Every month I receive and read Barry Zalma’s Fraud Newsletter. It usually has a lot more insurance claims information than stories only about fraud. This month’s edition had a lot of information, and I want to suggest that readers of this blog also subscribe to Zalma’s publication.
Barry Zalma supports insurance claims professional education. His current newsletter listed numerous publications, many found in my library, which he suggests claims professionals should study.
He had an excellent and lengthy article about examinations under oath, which stated in part:
An attorney is not an insurance adjuster. The attorney representing an insurer at an EUO is not a “super adjuster.” The attorney is a lawyer who was retained to provide legal advice and counsel after assisting the insurer in gathering facts at an EUO.
Competent outside adjustment services can be obtained for a great deal less per hour than any attorney. The EUO should complement, and be part of, the thorough investigation of the Insurance Claims Professional.
It should provide the information that the Insurance claims professional is unable to obtain because of the recalcitrance of the Insured, because of the lack of records, or because complex legal and factual issues have made resolution of the claim on an adjusting level impossible.
No lawyer is always right. Perfection is not handed out with a law degree. Decisions made by insurers must sometimes be based on reasons other than the law. If the attorney fails to provide the Insurance claims professional with detail sufficient to make a decision, the insurance claims professional must require the attor¬ney to provide the detail before making a decision.
An attorney who tells the insurance claims professional to do something “Because I say so” is courting disaster for his client and himself. In order to advise the insurer to the best of his or her ability counsel must always know the basis for the advice given.

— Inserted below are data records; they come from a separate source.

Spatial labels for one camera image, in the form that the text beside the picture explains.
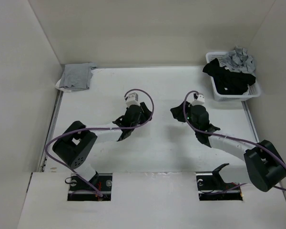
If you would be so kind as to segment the black tank top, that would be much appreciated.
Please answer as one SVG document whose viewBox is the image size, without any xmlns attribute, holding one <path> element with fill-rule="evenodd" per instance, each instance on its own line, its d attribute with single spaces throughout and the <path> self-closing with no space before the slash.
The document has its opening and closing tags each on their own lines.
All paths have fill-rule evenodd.
<svg viewBox="0 0 286 229">
<path fill-rule="evenodd" d="M 217 58 L 206 64 L 203 72 L 213 78 L 217 92 L 224 95 L 242 95 L 256 82 L 256 77 L 251 74 L 231 72 L 220 67 Z"/>
</svg>

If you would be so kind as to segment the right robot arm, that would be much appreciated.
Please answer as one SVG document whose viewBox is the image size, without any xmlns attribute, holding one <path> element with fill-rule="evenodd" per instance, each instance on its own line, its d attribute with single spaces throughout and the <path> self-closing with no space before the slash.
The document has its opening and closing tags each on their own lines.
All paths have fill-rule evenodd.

Counsel’s report to an insurer after completing an EUO should include, at least:
1. All facts learned in the investigation;
2. The applicable policy wording on which counsel relies;
3. The facts must then be analyzed in relation to statutory and case law;
4. The testimony at the EUO that supports his opinions; and
5. Counsel’s recommendations for further investigation or for resolution of the claim.
I do not agree with everything Barry Zalma writes, but I find his honesty of views refreshing, given his background as an insurance defense attorney.
Thought For The day
Question everything. Learn something. Answer nothing.